Monday, May 26, 2014


I spent last week in Tours, France, in the heart of the Loire Valley with all its châteaus and vineyards.  I got a fever on the train from Avignon and had a pretty miserable ride, not just because I wasn't feeling well, but because the design of the seats on the train resembled economy airplanes.  It was a long, umcomfortable six hours.  The two days I was sick in Tours were the only two days of sunshine.  It rained for the rest of the week, not all day, but for the good part of the each day.

I came to the Loire Valley to see the famed châteaus.  I was planning to see six of them, but after a couple, I thought four might be enough.  You could easily get "châteaued out".  The first I visited was the Château d'Amboise, once the home of King Charles VIII after his political union with Anne of Brittany.  It was once a palace with extensive grounds, and Leonardo da Vinci died and was buried on its grounds, but after its service to royalty, it was confiscated during the French Revolution and suffered a fire.  Only about a fifth of the original buildings survived, and for a time the remaining building was used as a prison.  It was renovated and opened to the public in the 19th century.

The view of the Loire Valley from the terrace is beautiful.

This Council Chamber was used for large celebrations.  The throne here was one of the few pieces of furniture.  Maybe everyone else had to stand?

This guy did.

The Music Room displays a number of souvenirs of the Orléans family.

There are several beautiful tapestries depicting scenes from royal life.

This game room held several tables for playing cards and other games for royal amusement.

There were portraits of royalty in every room.  This is Louis-Philippe.

I don't remember who this is, but she's pretty.

The gardens were mostly sculpted greenery.  I wouldn't want the job of keeping all these bushes trimmed to perfect rounds.

I liked this tree, which I think is a Lebanon cedar.

The second chateau I saw was one of the two most visited in The Loire Valley--the Château de Chenonceau, which spans the River Cher.  This château was given by King Henri II to his mistress, who was then ousted by Queen Catherine d'Medici upon Henrii's death.  

One of my favorite areas in this château was the kitchen, which was a series of about five rooms, each displaying beautiful copper pots.

This was the butchering room, overseen by your friendly neighborhood boar.

The scorned Queen Catherine spent her years in mourning here for her cheating husband.  Were any Kings faithful?  Doubt it.

The bedrooms were draped with beautiful tapestries.

It was really hard to get good photos here because it was crowded with lots of tourists.

The third château I saw was the second of the two most visited in the valley and the largest--Château de Chambord.  It was built by King Francois I as a hunting lodge.  Lodge wasn't the first word that would come to my mind to describe this grand royal abode.

This is the hunting King Francois I.

The Queen's bedroom.

The King's study.

This walls of this room were lined with antlers.

As well as tapestries with hunting scenes.

The château has a large inner courtyard.

And there always seems to be a river close by.

Here's a view of the château from the other side of the river, which I swiped from the Net...pretty impressive and so much better than the one I took (plus no renovation scaffolding).

I was planning to visit another château near this one, but it started raining really hard and I got caught in a downpour without an umbrella or raincoat.  These castles aren't heated and they're quite cold inside, so I decided to catch the mid-afternoon train back to Tours.

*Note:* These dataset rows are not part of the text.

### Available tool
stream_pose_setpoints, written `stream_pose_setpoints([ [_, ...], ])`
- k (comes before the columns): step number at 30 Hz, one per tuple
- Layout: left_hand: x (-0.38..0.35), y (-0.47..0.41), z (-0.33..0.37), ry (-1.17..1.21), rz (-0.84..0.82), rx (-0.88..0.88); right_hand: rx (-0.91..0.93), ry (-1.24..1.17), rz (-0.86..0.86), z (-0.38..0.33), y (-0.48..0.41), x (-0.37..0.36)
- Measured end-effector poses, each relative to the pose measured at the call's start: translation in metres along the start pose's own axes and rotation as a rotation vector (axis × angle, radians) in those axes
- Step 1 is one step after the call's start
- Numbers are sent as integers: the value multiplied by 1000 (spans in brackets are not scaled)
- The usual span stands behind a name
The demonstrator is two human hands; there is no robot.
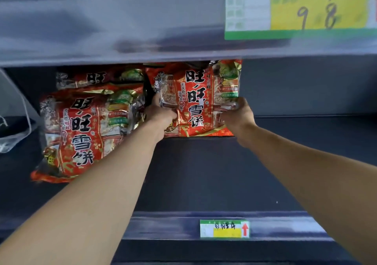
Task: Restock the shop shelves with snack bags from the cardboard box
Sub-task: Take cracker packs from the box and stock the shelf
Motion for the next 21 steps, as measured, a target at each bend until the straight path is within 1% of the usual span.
stream_pose_setpoints([
  [3,-2,-5,-5,20,-1,14,19,-41,-25,2,-3,0],
  [7,-6,2,-11,38,38,9,67,-53,-65,5,5,2],
  [11,-10,25,-11,-34,80,34,122,-64,-82,6,23,5],
  [14,-11,56,-5,-115,94,30,129,7,-86,6,41,12],
  [19,-25,128,14,-114,-4,-147,171,84,-89,2,87,53],
  [21,-38,168,20,-104,-78,-166,178,148,-94,4,112,79],
])
Point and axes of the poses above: each hand's wrist, its own y-axis away from the middle knuckle, its own x-axis out of the back of the hand, z = x × y, the point moved 4 cm from there along -y, towards the middle knuckle, and after that the axes turned 7 degrees about x, right-handed, at the moved point
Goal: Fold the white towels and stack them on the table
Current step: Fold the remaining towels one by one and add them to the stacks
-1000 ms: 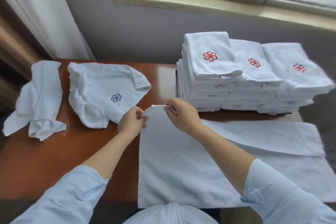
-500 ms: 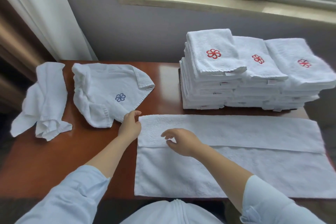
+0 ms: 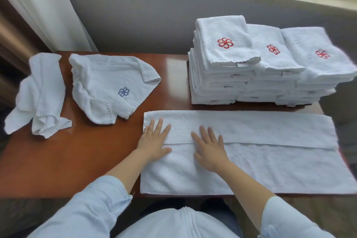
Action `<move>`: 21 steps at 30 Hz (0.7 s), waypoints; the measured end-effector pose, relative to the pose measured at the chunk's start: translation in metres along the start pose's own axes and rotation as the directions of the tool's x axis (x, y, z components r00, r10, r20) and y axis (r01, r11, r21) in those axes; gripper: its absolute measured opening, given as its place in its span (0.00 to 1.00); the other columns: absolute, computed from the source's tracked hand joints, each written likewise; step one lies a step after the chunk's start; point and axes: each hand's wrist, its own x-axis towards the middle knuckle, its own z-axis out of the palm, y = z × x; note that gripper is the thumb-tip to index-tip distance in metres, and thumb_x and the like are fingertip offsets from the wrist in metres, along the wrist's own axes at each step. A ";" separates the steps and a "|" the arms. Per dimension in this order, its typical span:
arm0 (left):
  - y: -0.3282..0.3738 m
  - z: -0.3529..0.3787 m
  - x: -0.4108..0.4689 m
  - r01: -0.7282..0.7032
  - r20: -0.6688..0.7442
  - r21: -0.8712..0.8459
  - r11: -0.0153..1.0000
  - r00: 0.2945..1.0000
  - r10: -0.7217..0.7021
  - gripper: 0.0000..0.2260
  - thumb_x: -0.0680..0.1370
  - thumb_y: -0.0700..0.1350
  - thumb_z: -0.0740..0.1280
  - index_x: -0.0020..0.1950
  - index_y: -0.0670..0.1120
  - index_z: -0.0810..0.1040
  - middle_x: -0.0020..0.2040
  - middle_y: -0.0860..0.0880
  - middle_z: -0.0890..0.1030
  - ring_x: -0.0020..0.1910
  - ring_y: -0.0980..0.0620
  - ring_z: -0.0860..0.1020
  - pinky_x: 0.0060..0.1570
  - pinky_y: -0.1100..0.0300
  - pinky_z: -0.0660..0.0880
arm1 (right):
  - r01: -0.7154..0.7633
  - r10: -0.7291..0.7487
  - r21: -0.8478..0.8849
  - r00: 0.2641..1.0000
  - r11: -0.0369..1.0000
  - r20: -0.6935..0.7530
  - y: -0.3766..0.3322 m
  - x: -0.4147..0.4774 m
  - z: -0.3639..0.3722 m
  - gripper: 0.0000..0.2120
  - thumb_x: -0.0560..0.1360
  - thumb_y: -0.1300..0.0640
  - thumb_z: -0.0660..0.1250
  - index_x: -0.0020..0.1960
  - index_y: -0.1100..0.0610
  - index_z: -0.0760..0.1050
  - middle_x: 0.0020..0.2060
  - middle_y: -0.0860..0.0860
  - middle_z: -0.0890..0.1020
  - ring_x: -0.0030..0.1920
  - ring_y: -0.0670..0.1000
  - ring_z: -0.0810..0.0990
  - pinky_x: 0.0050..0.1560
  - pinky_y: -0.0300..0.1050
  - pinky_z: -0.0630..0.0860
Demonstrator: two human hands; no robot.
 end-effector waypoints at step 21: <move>0.052 0.081 -0.136 0.060 -0.389 -0.180 0.982 0.912 -0.128 0.20 0.61 0.35 0.76 0.49 0.45 0.75 0.50 0.49 0.74 0.50 0.48 0.77 0.47 0.59 0.74 | 0.212 -0.213 -0.029 0.958 0.977 -0.194 0.031 -0.109 0.068 0.24 0.74 0.43 0.66 0.68 0.47 0.66 0.75 0.48 0.61 0.78 0.57 0.51 0.77 0.60 0.45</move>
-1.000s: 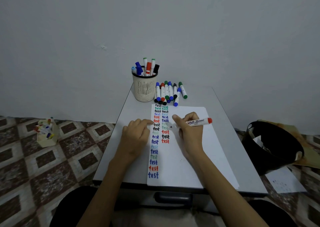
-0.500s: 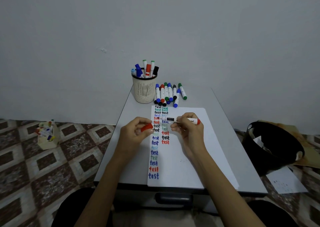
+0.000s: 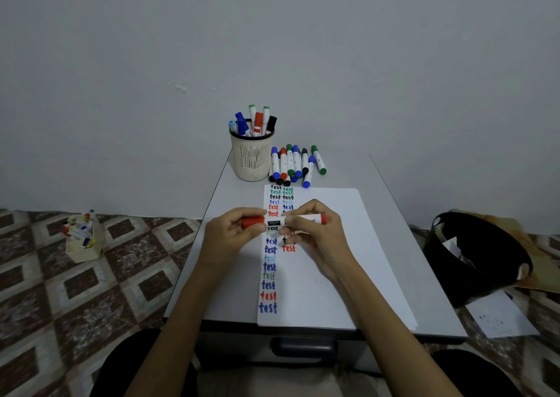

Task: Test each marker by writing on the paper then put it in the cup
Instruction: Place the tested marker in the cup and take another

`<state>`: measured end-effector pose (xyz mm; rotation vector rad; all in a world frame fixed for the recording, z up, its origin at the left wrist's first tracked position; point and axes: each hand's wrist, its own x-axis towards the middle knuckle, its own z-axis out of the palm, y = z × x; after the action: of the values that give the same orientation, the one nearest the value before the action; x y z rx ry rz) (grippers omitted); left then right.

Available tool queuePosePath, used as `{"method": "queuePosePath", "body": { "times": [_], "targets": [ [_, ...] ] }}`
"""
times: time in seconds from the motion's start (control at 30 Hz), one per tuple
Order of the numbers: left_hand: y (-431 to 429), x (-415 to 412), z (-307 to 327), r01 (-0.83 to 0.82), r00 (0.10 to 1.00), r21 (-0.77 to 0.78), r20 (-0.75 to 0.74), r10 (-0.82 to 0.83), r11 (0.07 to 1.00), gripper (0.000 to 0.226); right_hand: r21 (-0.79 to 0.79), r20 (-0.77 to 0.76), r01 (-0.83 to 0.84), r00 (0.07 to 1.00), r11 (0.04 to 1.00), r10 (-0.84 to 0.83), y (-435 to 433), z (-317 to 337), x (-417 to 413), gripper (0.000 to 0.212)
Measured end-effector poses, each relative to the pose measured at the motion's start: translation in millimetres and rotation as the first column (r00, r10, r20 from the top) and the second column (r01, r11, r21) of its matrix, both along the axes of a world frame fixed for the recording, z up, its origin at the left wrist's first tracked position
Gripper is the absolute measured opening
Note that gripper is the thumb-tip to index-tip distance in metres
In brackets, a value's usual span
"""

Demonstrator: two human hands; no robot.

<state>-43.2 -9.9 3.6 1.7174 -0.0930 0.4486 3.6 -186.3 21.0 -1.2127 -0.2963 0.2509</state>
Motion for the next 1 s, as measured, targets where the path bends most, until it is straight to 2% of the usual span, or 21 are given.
{"method": "queuePosePath", "body": {
  "times": [0.13, 0.27, 0.33, 0.57, 0.7, 0.9, 0.97, 1.0],
  "targets": [
    [1, -1, 1, -0.059, 0.998, -0.164, -0.003, 0.060, 0.985, 0.023, -0.176, 0.136, 0.093, 0.988, 0.980, -0.070, -2, -7, 4, 0.013],
    [0, -2, 1, -0.050, 0.999, -0.186, 0.001, 0.051, 0.981, 0.021, -0.285, 0.343, 0.129, 0.939, 0.950, -0.024, 2, -17, 6, 0.015],
    [-1, -3, 2, -0.042, 0.999, -0.194, 0.021, 0.047, 0.980, 0.022, -0.314, 0.379, 0.141, 0.925, 0.939, -0.012, 1, -18, 6, 0.018],
    [-2, -6, 5, -0.029, 0.995, -0.066, 0.091, 0.035, 0.997, 0.024, -0.305, 0.313, 0.101, 0.950, 0.947, -0.001, 0, -18, 7, 0.010],
    [-3, -4, 5, -0.043, 0.992, -0.031, 0.120, 0.047, 0.999, 0.024, -0.306, 0.325, 0.108, 0.946, 0.946, -0.003, 2, -20, 9, 0.013],
    [-3, -1, 4, -0.102, 0.980, 0.003, 0.169, 0.100, 0.995, 0.025, -0.293, 0.457, 0.174, 0.889, 0.940, -0.022, 6, -19, 10, 0.020],
    [-3, -1, 3, -0.120, 0.979, 0.053, 0.173, 0.109, 0.991, 0.025, -0.389, 0.544, 0.218, 0.838, 0.895, 0.032, 9, -18, 11, 0.026],
    [-3, -2, 3, -0.134, 0.977, 0.071, 0.174, 0.120, 0.988, 0.026, -0.469, 0.609, 0.279, 0.789, 0.838, 0.078, 11, -17, 13, 0.029]
  ]
}}
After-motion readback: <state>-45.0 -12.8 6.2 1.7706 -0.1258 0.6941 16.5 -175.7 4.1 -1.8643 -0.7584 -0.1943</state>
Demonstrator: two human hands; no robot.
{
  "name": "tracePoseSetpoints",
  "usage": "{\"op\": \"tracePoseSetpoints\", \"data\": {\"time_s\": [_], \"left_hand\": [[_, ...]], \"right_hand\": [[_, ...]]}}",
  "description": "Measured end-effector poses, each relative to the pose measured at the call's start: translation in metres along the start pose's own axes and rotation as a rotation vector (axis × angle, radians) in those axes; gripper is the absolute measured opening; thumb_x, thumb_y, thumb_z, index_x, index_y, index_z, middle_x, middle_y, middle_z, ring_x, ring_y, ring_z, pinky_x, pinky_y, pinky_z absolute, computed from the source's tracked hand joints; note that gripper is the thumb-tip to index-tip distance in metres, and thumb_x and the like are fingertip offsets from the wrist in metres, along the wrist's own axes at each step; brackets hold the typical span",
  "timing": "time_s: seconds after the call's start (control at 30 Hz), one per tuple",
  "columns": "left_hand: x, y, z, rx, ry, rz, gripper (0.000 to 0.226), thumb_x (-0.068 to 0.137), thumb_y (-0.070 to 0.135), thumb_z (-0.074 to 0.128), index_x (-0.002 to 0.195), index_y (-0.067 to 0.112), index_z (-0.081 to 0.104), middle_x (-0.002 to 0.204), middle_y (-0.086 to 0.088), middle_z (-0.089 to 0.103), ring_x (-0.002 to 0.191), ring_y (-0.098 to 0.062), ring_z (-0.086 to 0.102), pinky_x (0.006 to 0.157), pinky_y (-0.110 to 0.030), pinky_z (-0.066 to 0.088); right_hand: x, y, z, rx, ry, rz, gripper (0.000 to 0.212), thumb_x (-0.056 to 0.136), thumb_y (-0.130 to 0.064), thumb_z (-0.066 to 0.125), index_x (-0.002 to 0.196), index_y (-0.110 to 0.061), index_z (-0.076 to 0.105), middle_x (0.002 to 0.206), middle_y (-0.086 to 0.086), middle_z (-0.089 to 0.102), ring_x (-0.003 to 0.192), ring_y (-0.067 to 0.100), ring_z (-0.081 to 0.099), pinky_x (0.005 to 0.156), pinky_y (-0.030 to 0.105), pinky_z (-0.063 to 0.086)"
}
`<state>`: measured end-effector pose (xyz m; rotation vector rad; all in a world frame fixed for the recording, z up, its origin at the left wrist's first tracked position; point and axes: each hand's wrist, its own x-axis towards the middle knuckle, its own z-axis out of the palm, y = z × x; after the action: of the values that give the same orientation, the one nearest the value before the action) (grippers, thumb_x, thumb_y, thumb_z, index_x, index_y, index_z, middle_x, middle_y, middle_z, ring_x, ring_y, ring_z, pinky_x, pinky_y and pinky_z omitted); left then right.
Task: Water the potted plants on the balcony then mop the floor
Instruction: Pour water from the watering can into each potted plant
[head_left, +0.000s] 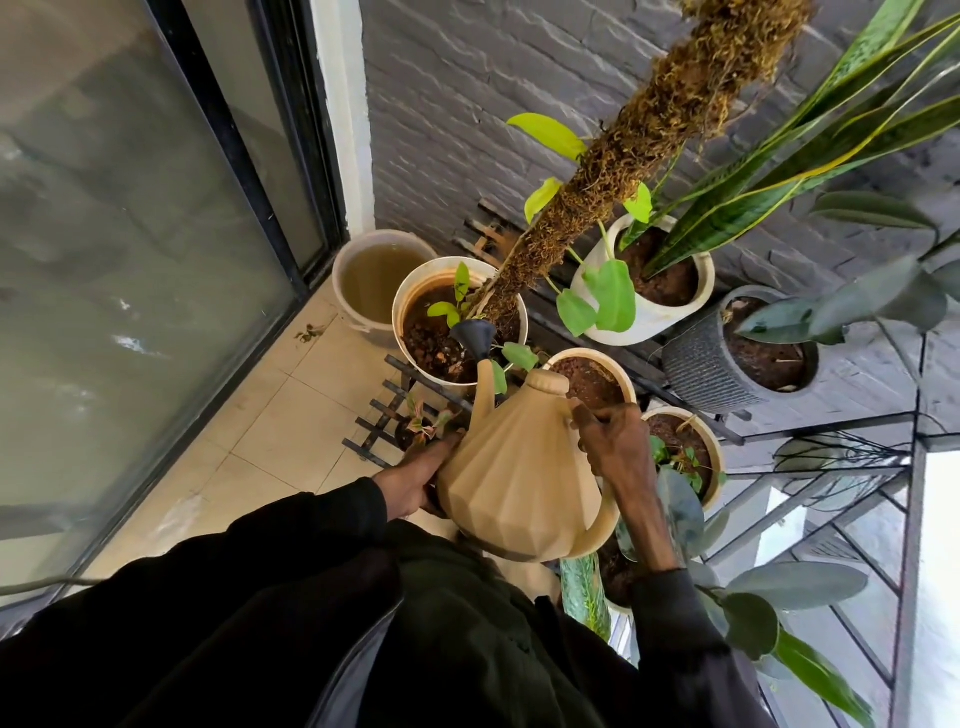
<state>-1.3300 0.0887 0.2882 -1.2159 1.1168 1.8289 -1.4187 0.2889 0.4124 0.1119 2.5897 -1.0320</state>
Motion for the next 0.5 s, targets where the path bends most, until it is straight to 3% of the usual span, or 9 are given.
{"op": "tracePoseSetpoints", "data": {"time_s": [0.1,0.17,0.27,0.47,0.5], "left_hand": [[-0.002,0.0,0.002,0.009,0.01,-0.02,0.072,0.091,0.062,0.062,0.147,0.023,0.04,0.106,-0.008,0.054,0.122,-0.041,0.051,0.079,-0.055,0.046],[-0.003,-0.001,0.002,0.029,-0.003,-0.029,0.073,0.092,0.064,0.059,0.149,0.023,0.039,0.117,-0.012,0.054,0.122,-0.042,0.051,0.074,-0.053,0.046],[-0.004,-0.001,0.002,0.033,0.001,-0.02,0.071,0.092,0.064,0.058,0.148,0.024,0.04,0.108,-0.006,0.056,0.103,-0.037,0.057,0.061,-0.048,0.048],[0.002,-0.002,0.001,0.012,0.04,-0.02,0.072,0.092,0.061,0.062,0.148,0.022,0.041,0.11,-0.007,0.056,0.109,-0.039,0.056,0.073,-0.053,0.046],[0.003,-0.002,0.001,0.008,0.047,-0.017,0.071,0.093,0.06,0.062,0.149,0.021,0.041,0.115,-0.008,0.055,0.118,-0.041,0.054,0.08,-0.055,0.046]], "right_hand": [[0.0,0.002,0.0,-0.006,0.005,-0.002,0.046,0.108,-0.022,0.065,0.091,0.021,0.071,0.082,0.042,0.069,0.055,0.027,0.048,0.056,0.041,0.042],[-0.001,0.004,0.0,-0.001,0.011,0.002,0.045,0.108,-0.021,0.065,0.092,0.021,0.071,0.083,0.043,0.069,0.056,0.027,0.049,0.056,0.041,0.043],[-0.004,0.008,0.002,0.02,0.026,0.001,0.044,0.108,-0.023,0.065,0.091,0.017,0.073,0.082,0.043,0.068,0.057,0.026,0.048,0.056,0.04,0.041],[-0.011,0.016,0.005,0.039,0.038,-0.029,0.048,0.108,-0.019,0.064,0.085,0.022,0.069,0.069,0.041,0.063,0.052,0.025,0.045,0.054,0.037,0.037],[-0.012,0.018,0.007,0.032,0.036,-0.013,0.048,0.109,-0.02,0.063,0.086,0.021,0.069,0.064,0.036,0.062,0.052,0.024,0.044,0.054,0.036,0.037]]}}
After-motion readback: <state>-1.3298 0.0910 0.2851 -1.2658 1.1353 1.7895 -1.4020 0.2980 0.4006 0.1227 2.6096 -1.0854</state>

I didn't do much sightseeing in Tours.  There's an old cathedral there.

And I visited a nice little art museum.  I read three or four books and rested a lot.  

Tuesday, May 20, 2014


Andra and I were very excited that one of the annual festivals in this area was occurring during our stay in Avignon.  The Great Romans Games took place in Nimes, a short train ride away from Avignon.  The event is an historical re-enactment of the Battle of Phillippi, which was precipitated by the assassination of Julius Caesar and led to the accession of Augustus.  The event took place in the old Roman Amphitheater.

Maybe bullfights took place in this arena at one time, or still do.

Over 400 actors staged this event and there was a grand parade at midday where I think we saw every one of them.  There were chariots, of course.

And a Trojan Horse with some young ladies performing lots of splits.

And a cascade of various uniformed troops.

Maybe some Roman senators?

Had they had run short on costumes by the time these young men arrived?

Following the troops were a few lovely women.

In between this parade and the main event, we took in some of the sights at Nimes.

Later in the day, the main event took place inside the amphitheater.  Andra and I were both excited just to be inside the arena.

The opening was pretty spectacular, with a horde of troops marching into the arena in perfect formation.

We were entertained with horseback riding tricks before the battle re-enactment began.

And there was a chariot race.

The Trojan Horse made an appearance, but there was no surprise appearance of soldiers hidden inside,

Then it was like watching World Wide Wrestling, with one fake "face-off" after another.

We got a little bored at this point and decided to leave so we could catch the earlier train back to Avignon.

This was our last day at our lovely apartment in Avignon, and we were sorry to leave it.